From the listing below, extract every line in which the word "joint" appears.

BEGIN

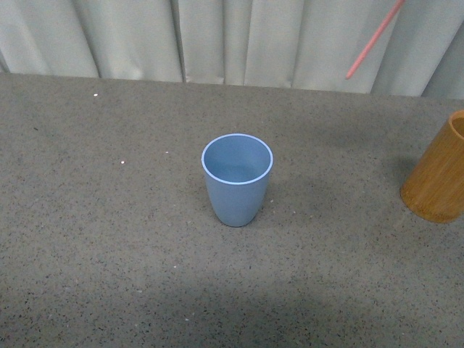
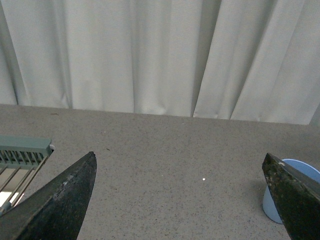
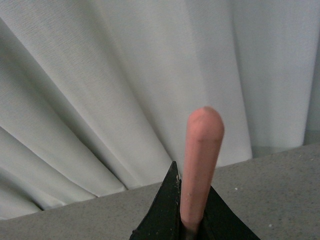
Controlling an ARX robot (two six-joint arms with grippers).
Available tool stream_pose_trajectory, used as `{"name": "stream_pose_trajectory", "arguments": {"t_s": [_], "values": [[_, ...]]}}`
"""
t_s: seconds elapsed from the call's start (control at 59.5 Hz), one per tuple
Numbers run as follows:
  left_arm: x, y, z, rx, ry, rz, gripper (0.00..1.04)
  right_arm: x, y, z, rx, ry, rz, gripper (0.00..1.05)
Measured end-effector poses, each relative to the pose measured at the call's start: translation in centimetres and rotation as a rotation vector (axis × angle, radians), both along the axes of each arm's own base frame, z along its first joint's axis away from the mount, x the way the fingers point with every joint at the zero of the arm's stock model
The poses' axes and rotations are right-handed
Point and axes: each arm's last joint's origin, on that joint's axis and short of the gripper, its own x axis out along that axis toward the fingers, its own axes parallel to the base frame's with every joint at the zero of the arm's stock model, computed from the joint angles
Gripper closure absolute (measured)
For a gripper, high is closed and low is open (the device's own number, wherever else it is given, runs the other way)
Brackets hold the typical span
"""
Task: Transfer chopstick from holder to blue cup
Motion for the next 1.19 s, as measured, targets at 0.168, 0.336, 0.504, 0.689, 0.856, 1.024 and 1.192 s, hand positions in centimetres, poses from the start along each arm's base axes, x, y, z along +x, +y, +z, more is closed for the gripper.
{"name": "stream_pose_trajectory", "arguments": {"t_s": [0.168, 0.336, 0.504, 0.689, 0.856, 1.024, 1.192], "values": [[0.0, 0.0, 0.0, 0.000, 0.000, 0.000, 0.07, 0.9, 1.7, -0.7, 0.052, 0.001, 0.041, 1.03], [0.0, 0.0, 0.0, 0.000, 0.000, 0.000, 0.07, 1.3, 3.5, -1.4, 0.091, 0.010, 0.083, 1.03], [0.0, 0.0, 0.0, 0.000, 0.000, 0.000, 0.07, 1.3, 5.1, -2.8, 0.120, 0.047, 0.118, 1.03], [0.0, 0.0, 0.0, 0.000, 0.000, 0.000, 0.07, 1.0, 6.6, -3.8, 0.156, 0.072, 0.152, 1.03], [0.0, 0.0, 0.0, 0.000, 0.000, 0.000, 0.07, 1.1, 7.0, -4.4, 0.159, 0.089, 0.163, 1.03], [0.0, 0.0, 0.0, 0.000, 0.000, 0.000, 0.07, 1.1, 7.3, -5.1, 0.157, 0.106, 0.167, 1.03], [0.0, 0.0, 0.0, 0.000, 0.000, 0.000, 0.07, 1.0, 7.7, -5.5, 0.155, 0.118, 0.176, 1.03]]}}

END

ANSWER BOX ▸
Controlling an ARX robot (two six-joint arms with grippers).
Measured end-effector poses, each relative to the pose measured at the call's start: translation in centimetres and rotation as a rotation vector (axis × angle, radians), both along the axes of each arm's own base frame, z along its first joint's axis away from the mount, x the way the fingers point with every joint at the zero of the arm's stock model
Point and axes: each arm's last joint's origin, on that joint's axis and short of the gripper, its own x axis out along that axis toward the fingers, its own axes parallel to the base frame's with every joint at the zero of the arm's stock model, computed from the joint angles

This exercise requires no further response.